If you’ve been reading my blog for awhile, you very likely have seen me mention Blogchat, a Twitter chat that happens on Sunday nights. There is good reason to talk about Blogchat often. Blogchat opened my eyes to all of the potential that Twitter carries. Blogchat introduced me to many people whom I now consider friends. All of that, of course, is in addition to the fact that I have learned an incredible amount not just about blogging, but also about networking on Twitter, sharing on Twitter, and how to meet new people with similar drive and interests.
I am not the only one who will praise Blogchat and its founder, Mack Collier. It is the largest chat on Twitter and perpetually attracts new people, which is awesome.
So understand that when I say there is one thing I am worried about, the intent is not at all to smack down the whole concept. It’s more like expressing concern about a job choice a relative is making – when you’re not quite sure if they’re going the right way.
This issue really came to light for me a couple of weeks ago. The topic was how to promote a brand new blog, which opened the doors for lots of people who were new to blogging and who were perhaps also new to Blogchat and/or Twitter. My hope and expectation was that there would be a lot of questions flying around from new folk, and that some of the Blogchat veterans would be sending answers back.
There was a little bit of that, but there were also a lot of people tweeting out very wise information, but not directly at anyone. With the usual retweeting of great information that happens, I fear that a lot of the newer folks were intimidated by the speed of the chat and didn’t really get to have a lot of their direct questions answered.
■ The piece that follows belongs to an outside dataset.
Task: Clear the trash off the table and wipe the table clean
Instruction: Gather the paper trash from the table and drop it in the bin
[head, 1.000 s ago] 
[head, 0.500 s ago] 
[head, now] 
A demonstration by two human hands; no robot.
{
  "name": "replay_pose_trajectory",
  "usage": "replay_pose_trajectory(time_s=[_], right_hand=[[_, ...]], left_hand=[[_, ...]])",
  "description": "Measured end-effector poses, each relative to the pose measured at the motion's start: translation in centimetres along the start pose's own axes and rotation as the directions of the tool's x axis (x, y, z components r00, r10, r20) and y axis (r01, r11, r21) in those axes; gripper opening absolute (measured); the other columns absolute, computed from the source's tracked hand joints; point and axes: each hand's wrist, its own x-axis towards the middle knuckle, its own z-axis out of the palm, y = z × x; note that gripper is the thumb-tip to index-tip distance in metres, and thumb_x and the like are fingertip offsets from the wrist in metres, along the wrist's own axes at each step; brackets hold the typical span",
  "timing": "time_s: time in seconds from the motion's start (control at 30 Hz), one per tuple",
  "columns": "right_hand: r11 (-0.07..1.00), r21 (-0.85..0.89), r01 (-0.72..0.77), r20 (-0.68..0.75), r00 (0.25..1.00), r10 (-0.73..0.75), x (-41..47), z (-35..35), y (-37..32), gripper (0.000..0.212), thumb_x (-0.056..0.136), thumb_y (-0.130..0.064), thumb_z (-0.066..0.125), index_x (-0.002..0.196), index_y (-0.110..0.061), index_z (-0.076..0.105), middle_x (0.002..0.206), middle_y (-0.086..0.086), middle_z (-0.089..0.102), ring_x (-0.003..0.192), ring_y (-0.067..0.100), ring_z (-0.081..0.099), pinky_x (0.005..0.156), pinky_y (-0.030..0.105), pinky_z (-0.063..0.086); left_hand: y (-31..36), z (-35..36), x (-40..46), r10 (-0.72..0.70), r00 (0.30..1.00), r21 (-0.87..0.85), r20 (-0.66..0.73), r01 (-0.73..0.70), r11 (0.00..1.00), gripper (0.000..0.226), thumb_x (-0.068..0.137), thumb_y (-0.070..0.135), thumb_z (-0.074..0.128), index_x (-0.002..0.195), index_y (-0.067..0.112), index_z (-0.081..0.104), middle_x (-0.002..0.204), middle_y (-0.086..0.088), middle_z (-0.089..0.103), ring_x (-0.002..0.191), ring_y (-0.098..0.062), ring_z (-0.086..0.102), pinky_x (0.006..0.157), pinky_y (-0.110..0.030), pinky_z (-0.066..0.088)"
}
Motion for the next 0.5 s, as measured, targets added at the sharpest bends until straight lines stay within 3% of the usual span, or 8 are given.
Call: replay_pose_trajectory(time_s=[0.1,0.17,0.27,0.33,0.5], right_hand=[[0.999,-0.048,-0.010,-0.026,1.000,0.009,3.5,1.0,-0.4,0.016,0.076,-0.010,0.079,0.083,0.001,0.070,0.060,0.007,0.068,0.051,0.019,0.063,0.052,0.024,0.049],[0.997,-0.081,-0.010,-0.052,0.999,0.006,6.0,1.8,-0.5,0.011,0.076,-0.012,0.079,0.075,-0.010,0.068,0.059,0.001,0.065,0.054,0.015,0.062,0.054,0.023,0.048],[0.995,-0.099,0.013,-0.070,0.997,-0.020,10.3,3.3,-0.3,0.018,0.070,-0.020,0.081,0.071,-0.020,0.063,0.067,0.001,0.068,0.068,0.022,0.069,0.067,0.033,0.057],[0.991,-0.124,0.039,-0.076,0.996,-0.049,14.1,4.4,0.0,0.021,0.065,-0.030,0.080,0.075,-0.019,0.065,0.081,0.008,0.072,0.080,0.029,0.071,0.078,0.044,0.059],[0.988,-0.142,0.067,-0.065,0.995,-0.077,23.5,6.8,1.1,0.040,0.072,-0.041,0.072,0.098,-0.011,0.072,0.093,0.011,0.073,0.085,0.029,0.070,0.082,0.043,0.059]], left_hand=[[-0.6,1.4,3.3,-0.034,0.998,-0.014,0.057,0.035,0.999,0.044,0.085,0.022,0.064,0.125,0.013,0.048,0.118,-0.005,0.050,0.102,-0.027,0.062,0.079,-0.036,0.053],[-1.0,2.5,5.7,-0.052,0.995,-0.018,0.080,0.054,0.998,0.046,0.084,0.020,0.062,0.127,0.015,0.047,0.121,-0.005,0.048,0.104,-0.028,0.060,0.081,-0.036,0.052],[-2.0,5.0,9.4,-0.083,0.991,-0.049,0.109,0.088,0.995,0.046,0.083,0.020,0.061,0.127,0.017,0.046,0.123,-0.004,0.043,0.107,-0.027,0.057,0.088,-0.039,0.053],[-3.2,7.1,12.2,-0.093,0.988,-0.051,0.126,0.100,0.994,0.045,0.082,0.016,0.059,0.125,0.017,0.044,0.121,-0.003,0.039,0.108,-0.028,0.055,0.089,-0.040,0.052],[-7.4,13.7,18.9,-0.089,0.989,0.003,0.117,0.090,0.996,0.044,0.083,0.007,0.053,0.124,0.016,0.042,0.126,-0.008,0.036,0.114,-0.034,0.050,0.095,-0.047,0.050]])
Remember what it’s like to be new
I would like to toss out a little thought for those of us who have been participating in blogchat for awhile. All of us, at some point, were new to the chat. All of us, at some point, decided to dip our toes in for the first time and ended up making a habit of it. Every week, the pool that new folks are dipping their toes into is getting deeper and deeper. There are more and more people who have been coming every week. Because the chat is getting so large and is attracting so much attention, it is attracting more “big hitters,” which in turn gets even more people using the hashtag for the chat.
I want to make sure that people who start coming to Blogchat now have the same powerful opportunity I did when I first started participating. I want them to feel welcome and important. I want them to be able to toss out questions and get bombarded with answers to their direct attention. I want them to learn what they are hoping to learn. I want them to come back.
I am going to try harder in the coming weeks to seek out question marks and people who say, “Woah, this is really intimidating,” or “I’m new here.”
I think that networking with those people is where the popularity and power of Blogchat rests. I’m a little worried that we might stray away from that a bit as people realize that their chances of getting attention and retweets are pretty good on Sunday nights. The essence of Social Media, and the true essence of Blogchat, is to lift up and help other people who need it.
I’m going to do a better job of sticking to that from now on.